Data yang dihimpun DKP3A Provinsi Kaltim menunjukkan jumlah kasus kekerasan seksual dan kekerasan anak terus meningkat setiap tahun. Pada tahun 2021 tercatat 551 kasus, melonjak menjadi 945 kasus pada tahun 2022, dan meningkat lagi menjadi 1.108 kasus pada tahun 2023. Hingga Mei 2024, sudah ada 391 kasus yang dilaporkan.
“Kami khawatir, hingga akhir tahun ini jumlah kasus akan melonjak tajam. Per Mei 2024 saja sudah lebih dari 300 kasus. Kita harus tetap waspada,” paparnya.

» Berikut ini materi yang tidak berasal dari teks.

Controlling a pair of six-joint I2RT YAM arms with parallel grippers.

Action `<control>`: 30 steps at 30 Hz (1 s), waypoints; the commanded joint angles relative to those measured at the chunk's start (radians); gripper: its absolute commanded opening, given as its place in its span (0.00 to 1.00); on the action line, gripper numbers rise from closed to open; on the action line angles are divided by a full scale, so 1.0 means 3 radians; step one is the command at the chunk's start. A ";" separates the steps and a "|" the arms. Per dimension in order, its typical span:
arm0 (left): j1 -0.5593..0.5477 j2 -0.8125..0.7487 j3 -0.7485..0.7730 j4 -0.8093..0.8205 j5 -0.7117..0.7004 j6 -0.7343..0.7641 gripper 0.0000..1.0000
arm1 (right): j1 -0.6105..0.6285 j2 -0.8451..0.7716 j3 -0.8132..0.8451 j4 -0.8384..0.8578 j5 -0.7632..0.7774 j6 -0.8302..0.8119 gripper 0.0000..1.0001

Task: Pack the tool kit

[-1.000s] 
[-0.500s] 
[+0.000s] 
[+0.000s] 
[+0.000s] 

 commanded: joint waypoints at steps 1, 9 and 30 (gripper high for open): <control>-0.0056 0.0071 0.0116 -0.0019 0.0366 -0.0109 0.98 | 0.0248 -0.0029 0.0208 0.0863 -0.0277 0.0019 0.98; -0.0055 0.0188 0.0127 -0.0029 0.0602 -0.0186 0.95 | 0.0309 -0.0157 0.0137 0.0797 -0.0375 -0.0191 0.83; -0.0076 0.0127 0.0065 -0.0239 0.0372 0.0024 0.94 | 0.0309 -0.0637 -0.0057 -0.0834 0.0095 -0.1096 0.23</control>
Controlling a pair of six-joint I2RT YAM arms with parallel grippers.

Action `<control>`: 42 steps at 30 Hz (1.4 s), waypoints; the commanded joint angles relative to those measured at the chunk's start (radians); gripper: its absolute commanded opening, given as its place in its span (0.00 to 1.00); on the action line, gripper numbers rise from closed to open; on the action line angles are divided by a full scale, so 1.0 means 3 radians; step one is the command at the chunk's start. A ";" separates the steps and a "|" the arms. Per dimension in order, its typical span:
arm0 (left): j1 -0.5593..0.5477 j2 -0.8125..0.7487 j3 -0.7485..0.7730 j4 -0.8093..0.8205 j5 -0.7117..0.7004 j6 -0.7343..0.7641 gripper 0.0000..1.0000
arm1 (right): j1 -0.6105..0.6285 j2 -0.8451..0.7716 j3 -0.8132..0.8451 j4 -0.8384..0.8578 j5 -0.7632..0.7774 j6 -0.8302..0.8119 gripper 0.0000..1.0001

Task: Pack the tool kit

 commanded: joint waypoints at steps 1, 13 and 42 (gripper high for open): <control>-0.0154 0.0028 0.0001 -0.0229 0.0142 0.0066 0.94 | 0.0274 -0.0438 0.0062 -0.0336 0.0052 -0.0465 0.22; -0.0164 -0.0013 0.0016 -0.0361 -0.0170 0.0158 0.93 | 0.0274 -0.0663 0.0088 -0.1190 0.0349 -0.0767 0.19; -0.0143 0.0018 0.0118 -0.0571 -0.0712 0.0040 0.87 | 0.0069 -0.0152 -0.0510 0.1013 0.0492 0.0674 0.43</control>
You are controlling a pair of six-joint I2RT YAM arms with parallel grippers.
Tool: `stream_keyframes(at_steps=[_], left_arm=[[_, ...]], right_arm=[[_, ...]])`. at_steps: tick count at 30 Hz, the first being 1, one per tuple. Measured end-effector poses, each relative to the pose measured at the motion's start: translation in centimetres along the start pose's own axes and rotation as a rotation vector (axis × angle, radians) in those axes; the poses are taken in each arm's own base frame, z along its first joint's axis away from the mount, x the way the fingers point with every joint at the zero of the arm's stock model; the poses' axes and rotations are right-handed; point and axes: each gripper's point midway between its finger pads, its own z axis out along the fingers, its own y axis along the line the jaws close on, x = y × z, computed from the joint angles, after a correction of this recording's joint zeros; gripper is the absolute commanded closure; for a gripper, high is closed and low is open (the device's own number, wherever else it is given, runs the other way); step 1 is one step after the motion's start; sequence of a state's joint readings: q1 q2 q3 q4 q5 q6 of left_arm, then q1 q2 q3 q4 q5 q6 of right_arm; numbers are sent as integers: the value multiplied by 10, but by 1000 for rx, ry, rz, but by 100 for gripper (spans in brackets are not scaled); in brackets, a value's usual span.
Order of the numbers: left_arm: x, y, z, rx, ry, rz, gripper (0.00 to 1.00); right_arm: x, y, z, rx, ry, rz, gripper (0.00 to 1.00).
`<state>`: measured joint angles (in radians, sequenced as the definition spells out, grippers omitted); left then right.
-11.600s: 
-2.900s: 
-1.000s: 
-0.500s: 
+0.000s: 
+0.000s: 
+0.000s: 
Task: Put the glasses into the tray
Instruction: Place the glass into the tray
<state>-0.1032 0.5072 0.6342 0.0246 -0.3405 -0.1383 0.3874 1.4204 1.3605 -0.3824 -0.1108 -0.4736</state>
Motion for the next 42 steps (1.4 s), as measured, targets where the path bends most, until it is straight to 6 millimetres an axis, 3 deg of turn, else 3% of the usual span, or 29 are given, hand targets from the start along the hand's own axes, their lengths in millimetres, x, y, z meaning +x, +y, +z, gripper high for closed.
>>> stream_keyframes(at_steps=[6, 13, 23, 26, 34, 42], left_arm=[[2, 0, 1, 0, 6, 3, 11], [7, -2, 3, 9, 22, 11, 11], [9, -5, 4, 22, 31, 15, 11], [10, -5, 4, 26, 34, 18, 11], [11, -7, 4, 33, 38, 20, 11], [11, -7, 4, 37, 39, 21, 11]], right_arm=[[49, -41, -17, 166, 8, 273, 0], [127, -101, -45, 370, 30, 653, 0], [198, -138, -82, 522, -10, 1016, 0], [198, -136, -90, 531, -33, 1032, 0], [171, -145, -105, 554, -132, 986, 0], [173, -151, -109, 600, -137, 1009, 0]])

Mayoritas kasus kekerasan seksual terjadi pada anak-anak dengan proporsi 60 persen, disusul kekerasan terhadap perempuan dan laki-laki dewasa sebanyak 40 persen. Sebanyak 70 persen pelaku kekerasan adalah orang yang dikenal korban, seperti ayah, ibu, guru, teman, dan pacar.
“Menariknya, pelaku TPKS tertinggi adalah pacar. Ini fenomena baru,” ungkap Noryani.
Jenis kekerasan yang menonjol antara lain kekerasan seksual sebanyak 40 persen, kekerasan fisik 31,2 persen, dan kekerasan psikis 16 persen. Noryani juga menyoroti bahwa banyak masyarakat tidak menyadari bahwa tindakan yang dianggap biasa, seperti menyentuh, meraba, atau mengirim foto dan video bernuansa seksual, dapat dikategorikan sebagai kekerasan seksual.
“Baru 16 kasus yang ditindaklanjuti,” sebutnya, menunjukkan betapa masih minimnya penanganan kasus kekerasan seksual secara hukum. Dari 16 kasus yang ditindaklanjuti, 15 melibatkan orang yang dikenal korban. Kasus terbanyak terjadi di Kota Samarinda, yang memiliki akses lebih mudah terhadap kanal pelaporan dan kesadaran masyarakat untuk melapor lebih tinggi.
Namun, Noryani mengakui kemungkinan kasus yang tidak terlaporkan lebih banyak di kabupaten/kota lain karena ketiadaan sarana pelaporan, rasa malu, atau ketidakpercayaan pada sistem hukum
. “Kami mengimbau masyarakat agar tetap waspada di mana pun dan kapan pun sehingga kita terhindar dari kasus TPKS,” ungkapnya.
Peningkatan kasus kekerasan seksual ini harus diantisipasi dengan serius, terutama mengingat pembangunan Ibu Kota Nusantara (IKN) yang masif membawa arus migrasi urban dari luar wilayah Kalimantan Timur. Kabupaten Penajam Paser Utara (PPU) dan Balikpapan, sebagai kota penyangga IKN, juga menjadi area yang rawan terhadap potensi kekerasan seksual.
Upaya sosialisasi dan penanganan kasus kekerasan seksual harus terus ditingkatkan agar masyarakat lebih sadar dan mampu melindungi diri serta orang-orang di sekitarnya. Hanya dengan kerjasama semua pihak, angka kekerasan seksual di Kalimantan Timur bisa ditekan.